Functional Time Series Models for Ultrafine Particle Distributions

TL;DR

This paper introduces Bayesian functional time series models to analyze how ultrafine particle counts inside school buses vary over time, size, and engine idling conditions, aiding in emission regulation strategies.

Contribution

It develops novel Bayesian functional models incorporating size-dependent effects, heterogeneity, and autoregressive residuals for UFP count analysis.

Findings

Model captures size-dependent UFP dynamics

Provides graphical predictions for UFP counts

Supports emission regulation policies

Abstract

We propose Bayesian random effect functional time series models to model the impact of engine idling on ultrafine particle (UFP) counts inside school buses.

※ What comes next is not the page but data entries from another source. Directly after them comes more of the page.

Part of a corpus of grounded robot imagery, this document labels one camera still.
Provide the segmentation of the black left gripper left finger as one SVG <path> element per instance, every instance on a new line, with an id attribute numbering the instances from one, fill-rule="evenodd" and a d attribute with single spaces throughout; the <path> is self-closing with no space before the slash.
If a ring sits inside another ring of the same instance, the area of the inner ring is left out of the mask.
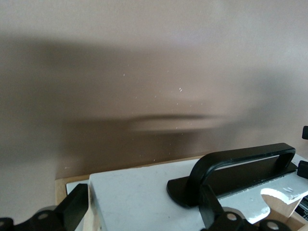
<path id="1" fill-rule="evenodd" d="M 1 218 L 2 231 L 74 231 L 88 208 L 88 185 L 78 184 L 53 210 L 42 210 L 20 224 L 12 218 Z"/>

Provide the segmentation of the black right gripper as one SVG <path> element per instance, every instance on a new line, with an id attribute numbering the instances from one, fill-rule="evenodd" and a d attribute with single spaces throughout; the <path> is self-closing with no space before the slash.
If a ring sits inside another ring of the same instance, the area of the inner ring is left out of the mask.
<path id="1" fill-rule="evenodd" d="M 303 126 L 302 139 L 308 140 L 308 126 Z M 308 161 L 299 161 L 297 175 L 302 178 L 308 179 Z M 308 217 L 308 200 L 307 199 L 302 199 L 302 201 L 297 207 L 297 213 L 303 218 Z"/>

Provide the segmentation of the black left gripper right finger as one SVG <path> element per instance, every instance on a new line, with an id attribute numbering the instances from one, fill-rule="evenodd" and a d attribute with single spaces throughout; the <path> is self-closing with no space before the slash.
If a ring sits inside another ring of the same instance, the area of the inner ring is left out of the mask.
<path id="1" fill-rule="evenodd" d="M 258 226 L 249 223 L 235 212 L 224 211 L 216 195 L 208 185 L 199 190 L 199 212 L 204 222 L 205 231 L 287 231 L 284 223 L 266 219 Z"/>

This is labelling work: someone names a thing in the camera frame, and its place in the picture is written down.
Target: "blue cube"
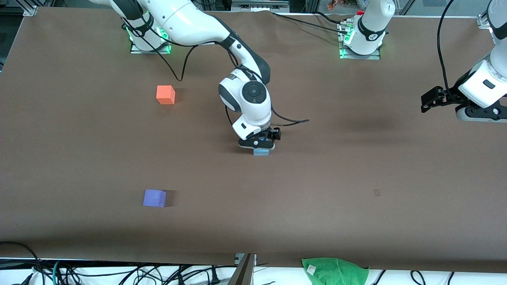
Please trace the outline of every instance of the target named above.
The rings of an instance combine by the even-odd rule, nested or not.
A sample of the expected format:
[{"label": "blue cube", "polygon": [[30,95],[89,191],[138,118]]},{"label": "blue cube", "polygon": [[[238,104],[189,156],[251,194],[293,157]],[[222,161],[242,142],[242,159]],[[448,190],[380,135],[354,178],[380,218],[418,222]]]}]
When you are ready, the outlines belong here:
[{"label": "blue cube", "polygon": [[146,189],[144,192],[143,206],[148,207],[165,207],[165,191]]}]

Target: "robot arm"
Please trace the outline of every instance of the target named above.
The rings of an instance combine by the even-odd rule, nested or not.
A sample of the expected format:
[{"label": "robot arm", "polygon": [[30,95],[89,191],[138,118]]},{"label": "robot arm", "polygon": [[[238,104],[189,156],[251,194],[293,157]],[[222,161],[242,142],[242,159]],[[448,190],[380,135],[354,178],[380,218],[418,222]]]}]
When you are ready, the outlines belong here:
[{"label": "robot arm", "polygon": [[353,31],[344,44],[357,54],[372,54],[382,45],[385,29],[395,11],[392,0],[370,0],[365,13],[351,19]]},{"label": "robot arm", "polygon": [[128,22],[132,40],[141,49],[152,50],[147,46],[158,48],[163,43],[152,31],[160,26],[177,44],[219,44],[234,54],[241,64],[220,82],[219,95],[228,108],[242,113],[232,125],[241,138],[239,145],[274,148],[273,140],[279,139],[279,129],[270,128],[271,98],[266,88],[271,76],[269,65],[223,21],[204,14],[190,0],[90,1],[113,7]]},{"label": "robot arm", "polygon": [[436,86],[421,97],[421,111],[460,104],[456,115],[463,121],[507,122],[507,0],[491,0],[487,10],[496,46],[458,79],[449,92]]}]

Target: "green towel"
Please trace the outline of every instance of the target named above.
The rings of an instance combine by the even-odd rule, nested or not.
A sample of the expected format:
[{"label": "green towel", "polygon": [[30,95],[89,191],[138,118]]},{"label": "green towel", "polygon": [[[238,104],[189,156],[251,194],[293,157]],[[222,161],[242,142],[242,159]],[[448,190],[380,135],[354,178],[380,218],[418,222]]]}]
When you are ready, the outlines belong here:
[{"label": "green towel", "polygon": [[313,285],[365,285],[369,269],[337,258],[302,259]]}]

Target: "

UFPs are toxic to humans with health effects strongly linked to particle size. School engines emit particles primarily in the UFP size range and as school buses idle at bus stops, UFPs penetrate into cabins through cracks, doors, and windows. How UFP counts inside buses vary by particle size over time and under different idling conditions is not yet well understood. We model UFP counts at a given time with a cubic B-spline basis as a function of size and allow counts to increase over time at a size dependent rate once the engine turns on. We explore alternate parametric models for the engine-on increase which also vary smoothly over size. The log residual variance over size is modeled using a quadratic B-spline basis to account for heterogeneity and an autoregressive model is used for the residual. Model predictions are communicated graphically. These methods provide information needed for regulating vehicle emissions to minimize UFP exposure in the future.